=== What is expected ===
Find and return every line of the data that contains the word "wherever".

Source data
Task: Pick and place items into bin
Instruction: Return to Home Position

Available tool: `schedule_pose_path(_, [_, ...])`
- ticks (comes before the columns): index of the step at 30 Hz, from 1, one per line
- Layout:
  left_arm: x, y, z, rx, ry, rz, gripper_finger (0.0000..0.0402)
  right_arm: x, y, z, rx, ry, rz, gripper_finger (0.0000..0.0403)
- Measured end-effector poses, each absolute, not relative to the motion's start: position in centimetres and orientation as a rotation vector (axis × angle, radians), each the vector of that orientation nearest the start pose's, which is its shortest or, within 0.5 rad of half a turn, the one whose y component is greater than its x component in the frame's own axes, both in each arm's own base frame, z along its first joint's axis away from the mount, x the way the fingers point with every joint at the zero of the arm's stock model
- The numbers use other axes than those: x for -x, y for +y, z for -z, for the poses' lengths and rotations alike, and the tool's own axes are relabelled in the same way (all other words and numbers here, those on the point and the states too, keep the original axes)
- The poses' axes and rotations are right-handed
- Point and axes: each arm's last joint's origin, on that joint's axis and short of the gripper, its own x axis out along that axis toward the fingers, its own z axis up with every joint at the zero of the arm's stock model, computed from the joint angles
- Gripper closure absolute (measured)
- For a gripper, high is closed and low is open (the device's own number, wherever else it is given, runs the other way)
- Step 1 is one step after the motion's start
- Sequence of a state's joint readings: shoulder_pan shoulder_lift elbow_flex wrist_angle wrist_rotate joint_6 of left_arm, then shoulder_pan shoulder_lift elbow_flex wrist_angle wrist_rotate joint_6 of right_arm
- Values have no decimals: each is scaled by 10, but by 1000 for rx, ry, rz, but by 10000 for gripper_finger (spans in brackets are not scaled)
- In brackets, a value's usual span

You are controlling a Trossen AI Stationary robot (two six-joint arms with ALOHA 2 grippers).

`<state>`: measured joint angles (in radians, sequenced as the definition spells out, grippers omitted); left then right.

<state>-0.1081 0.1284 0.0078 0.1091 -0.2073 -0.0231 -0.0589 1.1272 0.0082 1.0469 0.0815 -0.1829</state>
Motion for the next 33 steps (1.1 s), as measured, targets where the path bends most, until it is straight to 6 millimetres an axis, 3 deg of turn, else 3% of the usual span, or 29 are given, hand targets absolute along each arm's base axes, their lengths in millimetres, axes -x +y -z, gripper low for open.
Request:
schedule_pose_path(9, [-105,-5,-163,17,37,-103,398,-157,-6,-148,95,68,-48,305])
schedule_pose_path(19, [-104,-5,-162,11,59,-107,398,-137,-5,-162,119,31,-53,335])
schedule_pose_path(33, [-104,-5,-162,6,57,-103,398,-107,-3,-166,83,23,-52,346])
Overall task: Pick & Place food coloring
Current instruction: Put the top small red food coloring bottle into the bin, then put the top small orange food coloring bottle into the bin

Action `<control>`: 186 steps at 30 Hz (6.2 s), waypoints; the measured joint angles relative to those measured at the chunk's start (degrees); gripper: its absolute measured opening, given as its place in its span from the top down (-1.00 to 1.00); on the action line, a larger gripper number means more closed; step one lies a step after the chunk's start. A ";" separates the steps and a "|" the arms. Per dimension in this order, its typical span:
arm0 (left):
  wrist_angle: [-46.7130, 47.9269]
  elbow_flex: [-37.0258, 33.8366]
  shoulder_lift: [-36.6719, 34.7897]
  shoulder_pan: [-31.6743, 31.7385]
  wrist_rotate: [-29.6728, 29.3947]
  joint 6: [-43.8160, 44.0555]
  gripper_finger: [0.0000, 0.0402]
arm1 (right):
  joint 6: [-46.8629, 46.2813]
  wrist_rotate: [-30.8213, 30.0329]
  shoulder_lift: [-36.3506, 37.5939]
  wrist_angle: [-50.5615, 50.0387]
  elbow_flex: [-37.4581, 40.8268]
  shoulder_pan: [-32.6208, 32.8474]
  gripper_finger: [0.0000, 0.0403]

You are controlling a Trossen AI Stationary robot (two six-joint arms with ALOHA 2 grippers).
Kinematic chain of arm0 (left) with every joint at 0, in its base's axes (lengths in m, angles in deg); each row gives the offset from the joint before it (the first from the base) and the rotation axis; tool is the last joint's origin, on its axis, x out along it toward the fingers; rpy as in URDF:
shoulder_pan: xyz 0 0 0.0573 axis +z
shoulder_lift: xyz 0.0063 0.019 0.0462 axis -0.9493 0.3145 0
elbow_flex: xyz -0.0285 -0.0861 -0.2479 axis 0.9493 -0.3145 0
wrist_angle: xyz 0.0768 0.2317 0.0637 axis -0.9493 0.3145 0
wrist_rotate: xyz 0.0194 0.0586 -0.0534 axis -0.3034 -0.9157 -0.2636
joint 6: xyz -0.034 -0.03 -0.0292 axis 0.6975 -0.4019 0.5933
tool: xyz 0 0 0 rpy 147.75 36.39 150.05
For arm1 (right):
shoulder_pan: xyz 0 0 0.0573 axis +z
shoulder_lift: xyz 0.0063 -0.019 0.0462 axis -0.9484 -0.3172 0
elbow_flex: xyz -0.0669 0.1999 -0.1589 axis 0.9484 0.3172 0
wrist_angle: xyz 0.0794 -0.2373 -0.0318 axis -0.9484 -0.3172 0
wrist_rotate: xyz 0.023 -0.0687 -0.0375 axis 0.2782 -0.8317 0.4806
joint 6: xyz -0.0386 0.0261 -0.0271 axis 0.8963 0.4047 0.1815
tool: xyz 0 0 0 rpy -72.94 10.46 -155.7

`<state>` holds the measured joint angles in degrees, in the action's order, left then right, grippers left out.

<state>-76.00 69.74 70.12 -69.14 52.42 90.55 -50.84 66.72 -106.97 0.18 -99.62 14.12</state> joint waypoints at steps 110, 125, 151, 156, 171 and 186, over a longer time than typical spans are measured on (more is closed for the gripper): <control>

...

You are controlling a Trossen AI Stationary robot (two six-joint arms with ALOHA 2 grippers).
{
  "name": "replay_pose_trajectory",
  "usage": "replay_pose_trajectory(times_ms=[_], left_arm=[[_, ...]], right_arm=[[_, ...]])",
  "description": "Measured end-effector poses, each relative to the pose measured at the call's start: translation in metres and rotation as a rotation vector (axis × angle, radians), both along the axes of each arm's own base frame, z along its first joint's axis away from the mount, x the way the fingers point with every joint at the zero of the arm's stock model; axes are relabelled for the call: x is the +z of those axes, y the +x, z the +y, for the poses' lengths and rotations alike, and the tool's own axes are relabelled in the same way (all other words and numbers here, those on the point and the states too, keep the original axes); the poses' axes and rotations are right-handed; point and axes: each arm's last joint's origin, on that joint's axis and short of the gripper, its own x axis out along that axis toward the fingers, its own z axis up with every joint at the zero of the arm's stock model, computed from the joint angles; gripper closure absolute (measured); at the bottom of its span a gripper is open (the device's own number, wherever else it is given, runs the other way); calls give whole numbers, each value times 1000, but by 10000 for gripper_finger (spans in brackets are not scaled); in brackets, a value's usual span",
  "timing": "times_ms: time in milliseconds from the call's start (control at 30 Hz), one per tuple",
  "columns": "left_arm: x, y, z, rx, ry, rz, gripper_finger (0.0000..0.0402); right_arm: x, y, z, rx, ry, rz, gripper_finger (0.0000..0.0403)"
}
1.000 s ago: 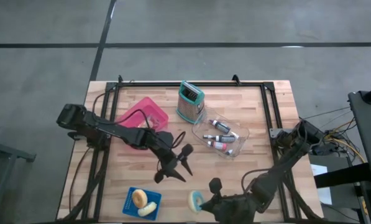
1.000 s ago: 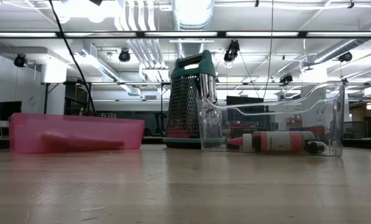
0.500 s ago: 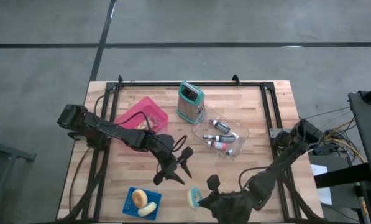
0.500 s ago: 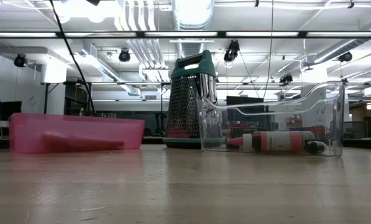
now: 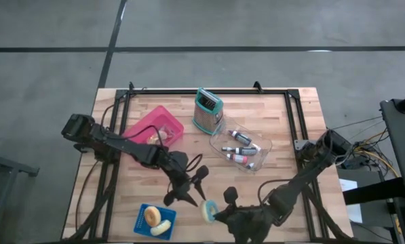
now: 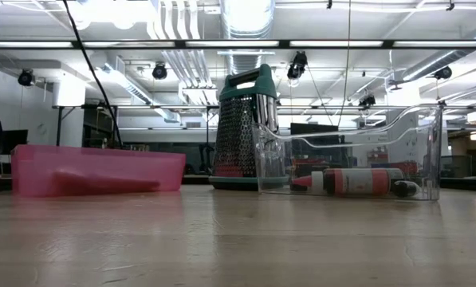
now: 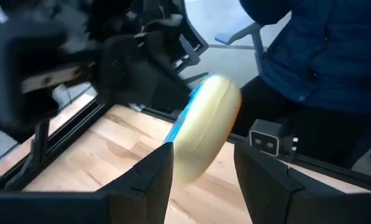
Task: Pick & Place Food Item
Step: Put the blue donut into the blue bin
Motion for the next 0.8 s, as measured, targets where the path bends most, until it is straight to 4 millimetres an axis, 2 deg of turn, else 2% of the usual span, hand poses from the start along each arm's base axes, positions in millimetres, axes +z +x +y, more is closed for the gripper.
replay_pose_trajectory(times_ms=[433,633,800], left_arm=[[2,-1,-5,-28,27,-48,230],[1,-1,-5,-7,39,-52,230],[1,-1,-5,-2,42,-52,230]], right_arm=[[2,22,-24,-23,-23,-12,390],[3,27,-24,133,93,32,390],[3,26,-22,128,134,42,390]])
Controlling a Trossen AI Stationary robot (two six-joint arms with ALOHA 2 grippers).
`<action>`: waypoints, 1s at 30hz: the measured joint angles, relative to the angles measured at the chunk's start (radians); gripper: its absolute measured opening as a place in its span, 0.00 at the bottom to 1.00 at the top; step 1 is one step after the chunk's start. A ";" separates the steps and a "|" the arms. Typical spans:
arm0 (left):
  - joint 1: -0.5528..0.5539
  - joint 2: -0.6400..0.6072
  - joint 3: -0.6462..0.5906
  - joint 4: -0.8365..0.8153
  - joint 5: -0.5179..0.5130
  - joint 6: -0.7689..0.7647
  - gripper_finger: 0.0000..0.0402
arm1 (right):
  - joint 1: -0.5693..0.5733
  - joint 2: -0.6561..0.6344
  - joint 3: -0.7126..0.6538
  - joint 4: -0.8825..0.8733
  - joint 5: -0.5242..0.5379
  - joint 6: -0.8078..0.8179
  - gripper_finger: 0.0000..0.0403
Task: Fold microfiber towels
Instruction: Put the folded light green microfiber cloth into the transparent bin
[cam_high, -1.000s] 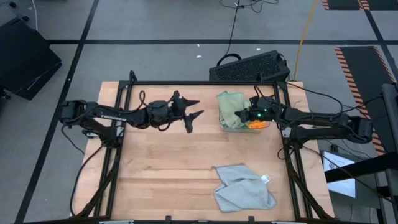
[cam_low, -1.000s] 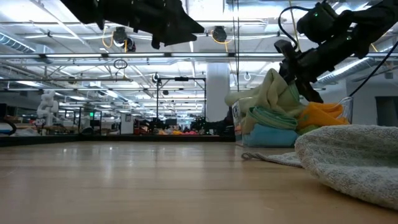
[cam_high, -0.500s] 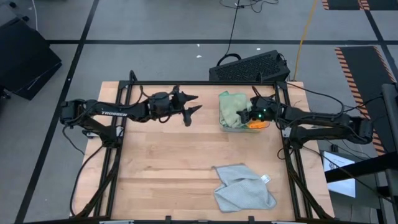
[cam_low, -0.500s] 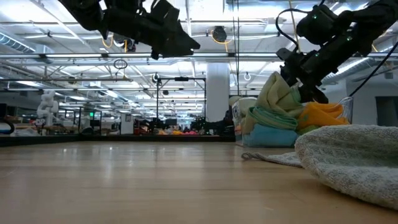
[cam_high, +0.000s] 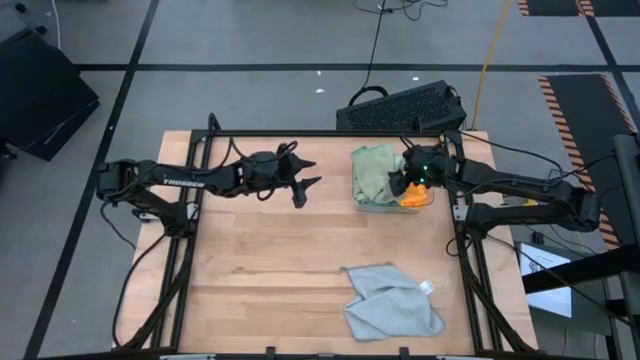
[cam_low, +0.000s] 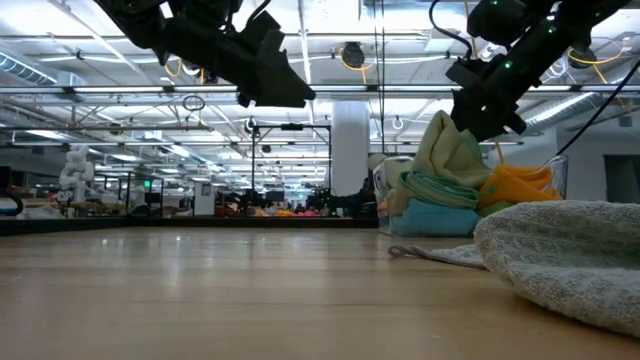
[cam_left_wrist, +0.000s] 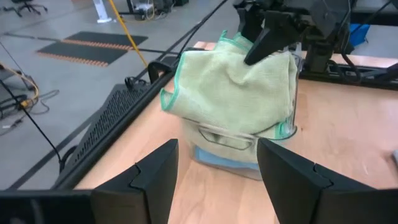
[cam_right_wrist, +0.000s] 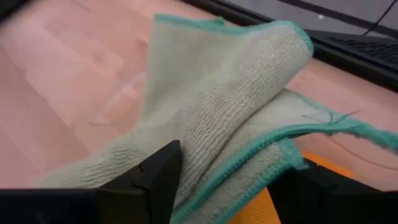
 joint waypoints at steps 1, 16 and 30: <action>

=== Task answer ===
- For a gripper, high is closed and low is open (the device's own number, wherever else it is given, runs the other way)
  "description": "Measured end-effector poses, each relative to the pose measured at the call's start: translation in metres and rotation as a rotation vector (axis × angle, radians), both along the axes of each arm's own base frame, z along its first joint's axis away from the mount, x the way the fingers point with every joint at the zero of the arm's stock model; axes are relabelled for the call: x is the +z of those axes, y the +x, z the +y, for the poses' lengths and rotations alike, and the tool's own axes are relabelled in the same way (all other words and numbers here, those on the point and the states too, keep the original axes); the poses' axes and rotations are right-handed; point and axes: each arm's last joint's origin, on that joint's axis and short of the gripper, its own x axis out along that axis toward the fingers, its own z axis up with every joint at the zero of the arm's stock model, computed from the joint angles; gripper closure absolute (measured); at the bottom of its span a gripper is open (the device's own number, wherever else it is given, runs the other way); calls give whole numbers, each value times 1000, but by 10000 for gripper_finger (spans in brackets are not scaled); in brackets, a value's usual span",

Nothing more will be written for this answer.